It blew my mind that this stuff had survived for two thousand, three
thousand years.
He gathered us around a thirteen-foot-tall stone column with a big sphinx
on the top, and started telling us how it was a grave marker, a stele, for a girl
about our age. He told us about the carvings on the sides. I was trying to
listen to what he had to say, because it was kind of interesting, but everybody
around me was talking, and every time I told them to shut up, the other
teacher chaperone, Mrs. Dodds, would give me the evil eye.
Mrs. Dodds was this little math teacher from Georgia who always wore a
black leather jacket, even though she was fifty years old. She looked mean
enough to ride a Harley right into your locker. She had come to Yancy
halfway through the year, when our last math teacher had a nervous
breakdown.
From her first day, Mrs. Dodds loved Nancy Bobofit and figured I was
devil spawn. She would point her crooked finger at me and say, "Now,
honey," real sweet, and I knew I was going to get after-school detention for a
month.
One time, after she'd made me erase answers out of old math workbooks
until midnight, I told Grover I didn't think Mrs. Dodds was human. He
looked at me, real serious, and said, "You're absolutely right."
Mr. Brunner kept talking about Greek funeral art.
Finally, Nancy Bobofit snickered something about the naked guy on the
stele, and I turned around and said, "Will you shut up?"
It came out louder than I meant it to.
The whole group laughed. Mr. Brunner stopped his story.
"Mr. Jackson," he said, "did you have a comment?"
My face was totally red. I said, "No, sir."

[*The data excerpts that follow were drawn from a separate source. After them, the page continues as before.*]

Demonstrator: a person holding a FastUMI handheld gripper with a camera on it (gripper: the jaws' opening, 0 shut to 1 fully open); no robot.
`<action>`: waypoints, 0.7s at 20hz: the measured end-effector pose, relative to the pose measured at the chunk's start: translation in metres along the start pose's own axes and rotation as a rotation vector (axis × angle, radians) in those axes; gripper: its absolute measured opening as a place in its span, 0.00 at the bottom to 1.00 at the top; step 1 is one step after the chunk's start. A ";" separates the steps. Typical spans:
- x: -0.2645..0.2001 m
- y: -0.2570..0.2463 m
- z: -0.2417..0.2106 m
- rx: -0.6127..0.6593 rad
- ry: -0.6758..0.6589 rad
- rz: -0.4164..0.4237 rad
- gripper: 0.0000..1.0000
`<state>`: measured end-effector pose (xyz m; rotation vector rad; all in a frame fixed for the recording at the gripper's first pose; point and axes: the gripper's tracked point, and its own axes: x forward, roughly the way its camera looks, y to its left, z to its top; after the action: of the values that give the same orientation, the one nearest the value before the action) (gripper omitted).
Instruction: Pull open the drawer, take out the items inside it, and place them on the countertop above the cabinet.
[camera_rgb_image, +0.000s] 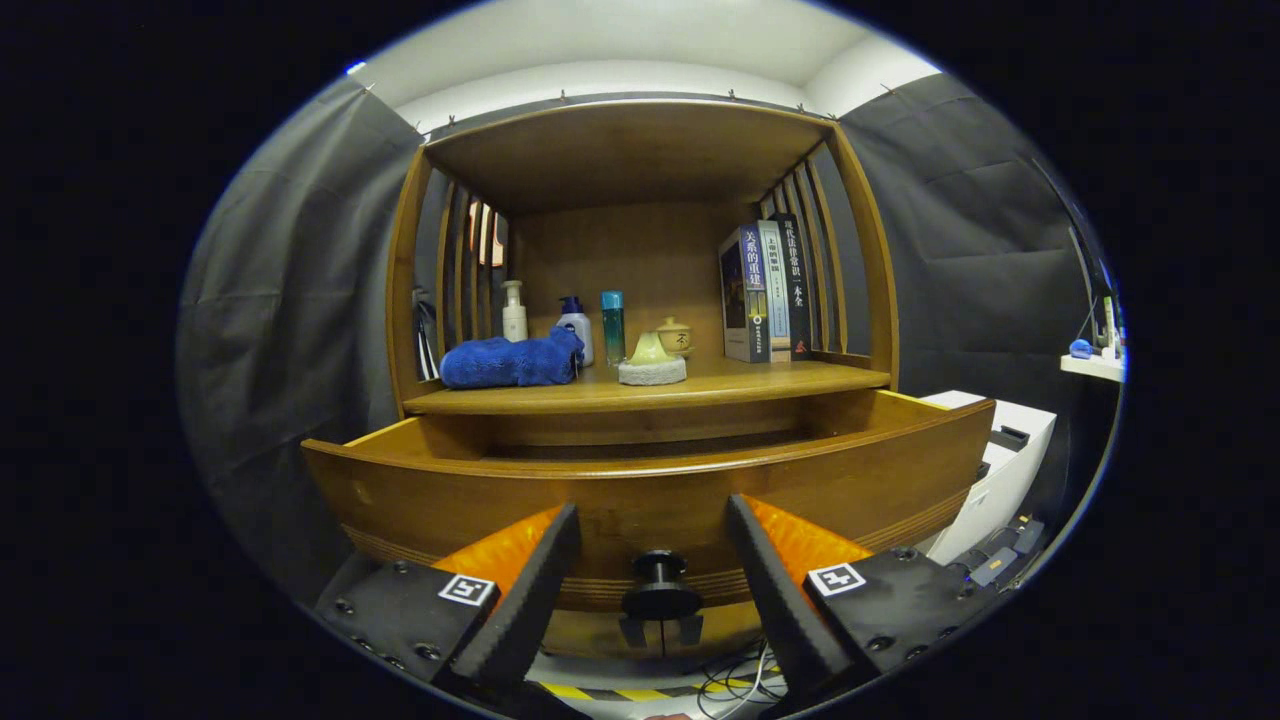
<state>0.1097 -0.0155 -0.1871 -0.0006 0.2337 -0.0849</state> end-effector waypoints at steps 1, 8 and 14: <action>0.006 0.000 0.002 0.004 -0.002 -0.002 0.98; 0.045 0.002 0.005 -0.043 0.001 -0.011 0.98; 0.075 0.000 0.007 -0.043 0.013 -0.006 0.98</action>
<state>0.1845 -0.0215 -0.1978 -0.0431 0.2489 -0.0860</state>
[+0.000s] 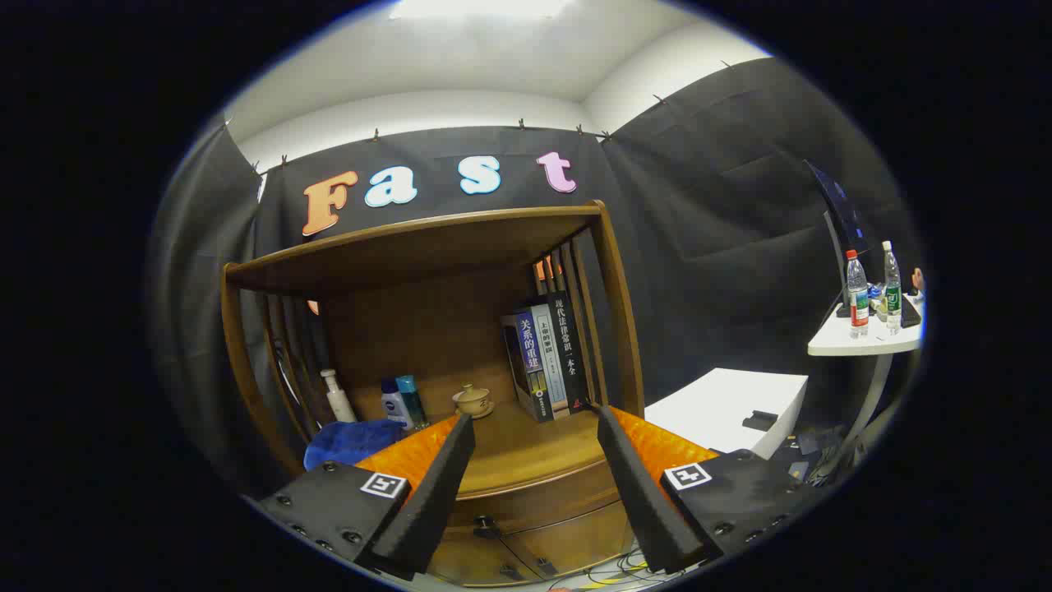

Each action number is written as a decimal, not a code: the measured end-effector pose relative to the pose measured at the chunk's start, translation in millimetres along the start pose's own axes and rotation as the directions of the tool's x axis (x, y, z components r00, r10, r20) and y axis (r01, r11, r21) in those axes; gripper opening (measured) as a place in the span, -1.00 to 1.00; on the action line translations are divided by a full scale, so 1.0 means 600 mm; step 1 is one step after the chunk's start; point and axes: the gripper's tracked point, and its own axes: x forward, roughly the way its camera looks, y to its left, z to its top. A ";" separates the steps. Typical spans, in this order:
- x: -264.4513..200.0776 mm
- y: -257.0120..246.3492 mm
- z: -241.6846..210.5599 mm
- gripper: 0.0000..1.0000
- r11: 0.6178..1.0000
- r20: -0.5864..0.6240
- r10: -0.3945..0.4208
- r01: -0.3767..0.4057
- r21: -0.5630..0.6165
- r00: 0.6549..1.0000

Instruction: Pull open the drawer, take out the items inside it, and place them on the countertop above the cabinet.

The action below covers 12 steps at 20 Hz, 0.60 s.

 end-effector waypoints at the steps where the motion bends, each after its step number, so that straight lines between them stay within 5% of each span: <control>1: 0.002 0.002 -0.002 0.96 1.000 -0.001 0.004 -0.004 -0.007 1.000; 12: -0.004 0.012 -0.009 0.96 1.000 0.004 0.030 -0.030 -0.003 1.000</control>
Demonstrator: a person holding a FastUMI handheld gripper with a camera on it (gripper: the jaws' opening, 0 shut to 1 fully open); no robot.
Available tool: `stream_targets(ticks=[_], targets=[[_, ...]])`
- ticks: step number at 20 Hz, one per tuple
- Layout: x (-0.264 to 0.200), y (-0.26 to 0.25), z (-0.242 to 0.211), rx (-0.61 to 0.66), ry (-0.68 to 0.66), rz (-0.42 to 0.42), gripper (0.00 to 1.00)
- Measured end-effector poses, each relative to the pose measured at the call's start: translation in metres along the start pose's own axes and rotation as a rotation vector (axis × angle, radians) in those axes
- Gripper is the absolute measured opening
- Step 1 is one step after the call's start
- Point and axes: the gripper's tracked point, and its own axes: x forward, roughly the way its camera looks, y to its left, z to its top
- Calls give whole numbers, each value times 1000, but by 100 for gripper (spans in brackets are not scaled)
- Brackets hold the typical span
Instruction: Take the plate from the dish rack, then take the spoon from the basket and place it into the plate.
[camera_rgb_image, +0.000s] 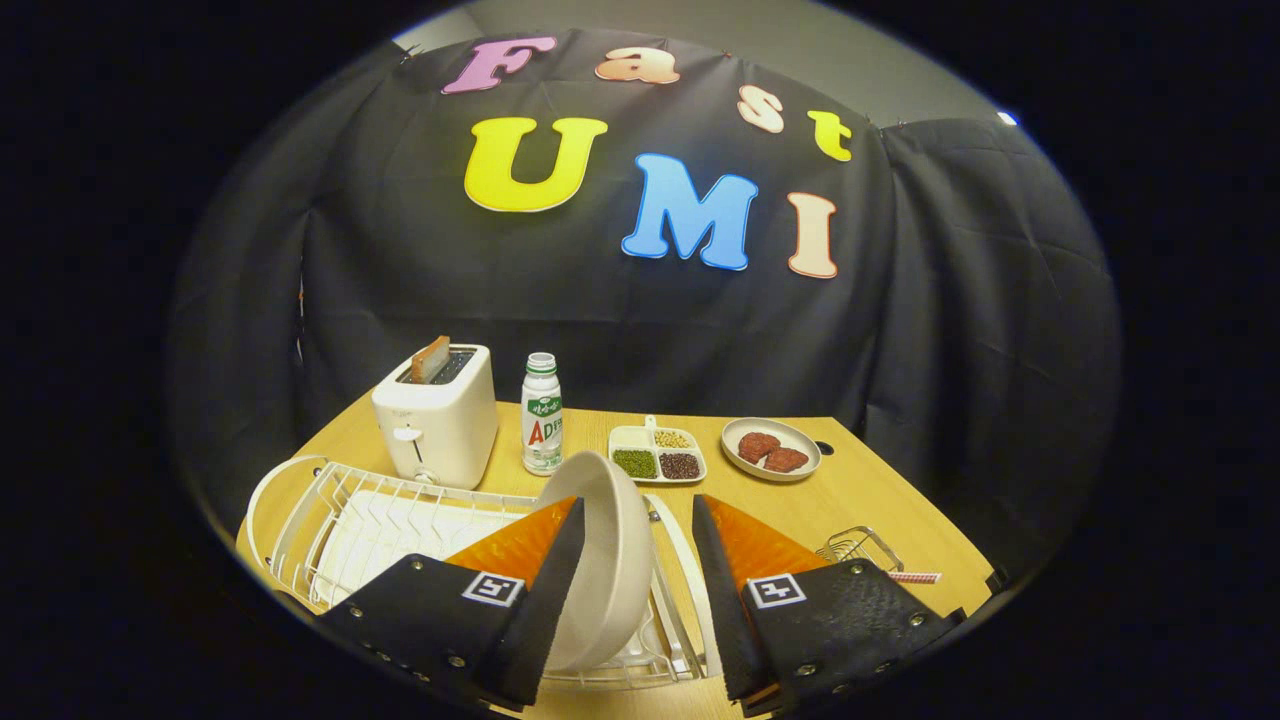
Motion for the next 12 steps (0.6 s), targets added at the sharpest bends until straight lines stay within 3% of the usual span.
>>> stream_targets(ticks=[2, 4, 5, 6, 9, 10, 12], targets=[[7, 5, -6, -7, 28, 3, 63], [8, 5, -11, -14, 59, -12, 41], [9, 2, -16, -16, 78, -32, 36], [9, 0, -15, -20, 91, -52, 22], [14, -6, -20, -64, 143, -127, 15], [8, -1, -13, -81, 148, -137, 8], [8, -1, -6, -98, 154, -169, 8]])
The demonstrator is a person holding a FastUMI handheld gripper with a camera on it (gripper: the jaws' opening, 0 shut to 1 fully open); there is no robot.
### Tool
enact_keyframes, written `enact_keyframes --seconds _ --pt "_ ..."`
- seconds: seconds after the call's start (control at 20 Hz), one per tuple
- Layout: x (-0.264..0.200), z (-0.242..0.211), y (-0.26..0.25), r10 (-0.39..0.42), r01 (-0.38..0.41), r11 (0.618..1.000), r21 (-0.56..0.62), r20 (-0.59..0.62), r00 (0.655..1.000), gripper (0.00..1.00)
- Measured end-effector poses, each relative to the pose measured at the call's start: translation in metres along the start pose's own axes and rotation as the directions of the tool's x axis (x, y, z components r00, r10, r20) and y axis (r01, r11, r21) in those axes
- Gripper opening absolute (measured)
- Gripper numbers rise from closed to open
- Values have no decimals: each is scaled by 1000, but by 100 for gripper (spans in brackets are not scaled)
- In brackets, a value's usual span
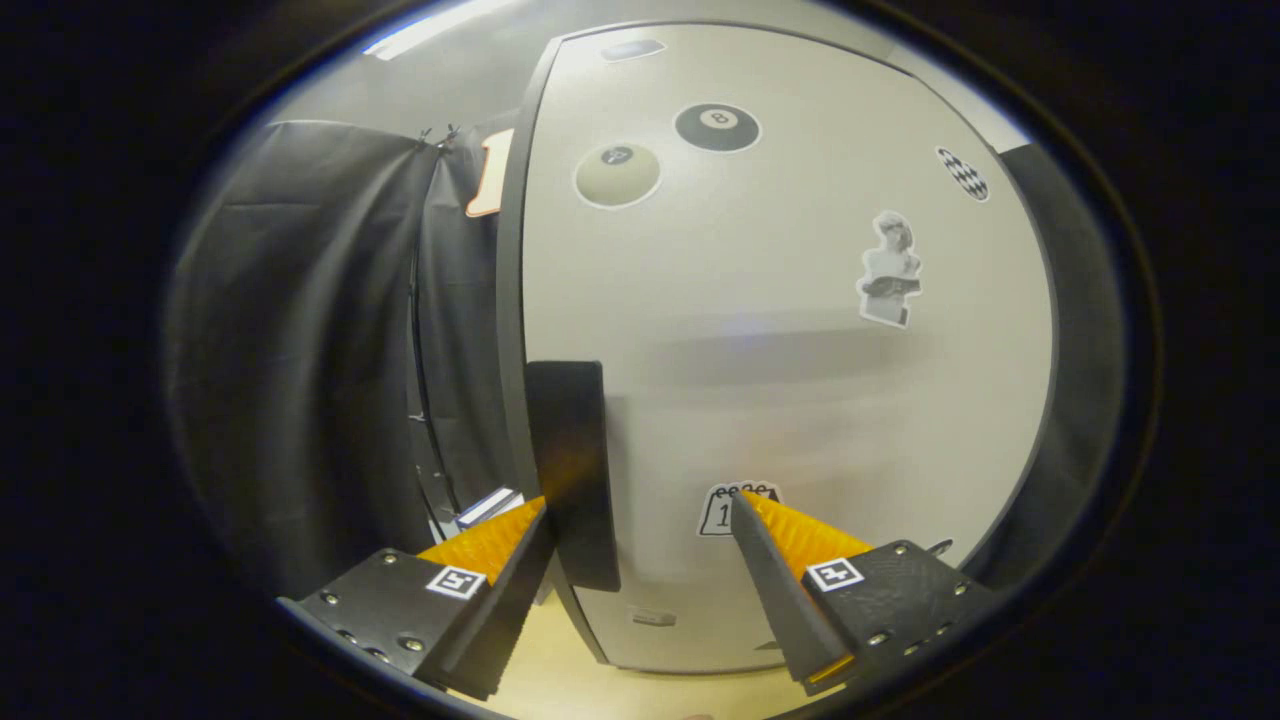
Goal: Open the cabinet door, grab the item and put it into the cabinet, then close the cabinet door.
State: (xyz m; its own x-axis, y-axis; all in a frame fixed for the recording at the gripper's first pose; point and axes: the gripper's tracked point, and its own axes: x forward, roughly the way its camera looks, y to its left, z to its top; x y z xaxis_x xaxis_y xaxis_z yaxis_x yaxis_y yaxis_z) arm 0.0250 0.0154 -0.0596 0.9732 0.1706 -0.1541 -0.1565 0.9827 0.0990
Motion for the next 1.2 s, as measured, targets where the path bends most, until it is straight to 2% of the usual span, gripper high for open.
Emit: enact_keyframes --seconds 0.65,0.9,1.2 --pt "-12 5 -1 11 -10 1000 -20 16 1000 100" --pt "-54 44 -9 4 6 996 -87 121 993 100" --pt "-107 101 -53 -66 93 992 -86 271 960 99"
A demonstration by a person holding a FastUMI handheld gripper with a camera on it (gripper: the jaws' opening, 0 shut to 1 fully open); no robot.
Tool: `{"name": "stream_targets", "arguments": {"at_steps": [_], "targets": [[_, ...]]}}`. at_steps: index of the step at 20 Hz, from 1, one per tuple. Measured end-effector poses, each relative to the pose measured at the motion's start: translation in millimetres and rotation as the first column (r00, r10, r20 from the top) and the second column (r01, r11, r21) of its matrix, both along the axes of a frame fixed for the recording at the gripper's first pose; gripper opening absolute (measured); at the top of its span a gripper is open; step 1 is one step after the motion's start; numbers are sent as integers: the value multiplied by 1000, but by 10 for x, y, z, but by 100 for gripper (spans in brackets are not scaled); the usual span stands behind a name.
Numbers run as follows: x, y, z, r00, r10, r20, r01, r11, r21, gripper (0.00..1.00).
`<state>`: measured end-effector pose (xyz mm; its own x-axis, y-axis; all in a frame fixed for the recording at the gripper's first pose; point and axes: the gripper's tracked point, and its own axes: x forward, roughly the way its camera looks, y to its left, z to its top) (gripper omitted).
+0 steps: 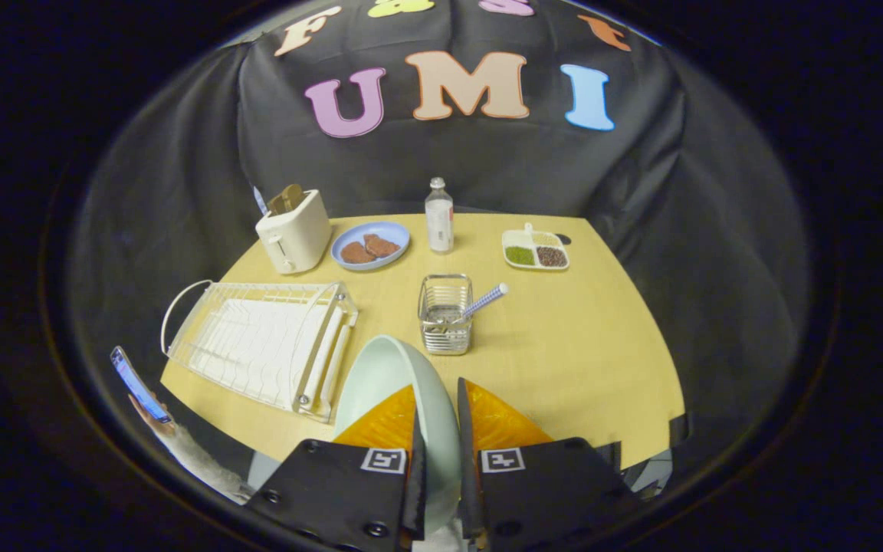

Mr. Brunner pointed to one of the pictures on the stele. "Perhaps you'll
tell us what this picture represents?"
I looked at the carving, and felt a flush of relief, because I actually
recognized it. "That's Kronos eating his kids, right?"
"Yes," Mr. Brunner said, obviously not satisfied. "And he did this
because…"
"Well…" I racked my brain to remember. "Kronos was the king god, and
—"
"God?" Mr. Brunner asked.
"Titan," I corrected myself. "And…he didn't trust his kids, who were the
gods. So, um, Kronos ate them, right? But his wife hid baby Zeus, and gave
Kronos a rock to eat instead. And later, when Zeus grew up, he tricked his
dad, Kronos, into barfing up his brothers and sisters—"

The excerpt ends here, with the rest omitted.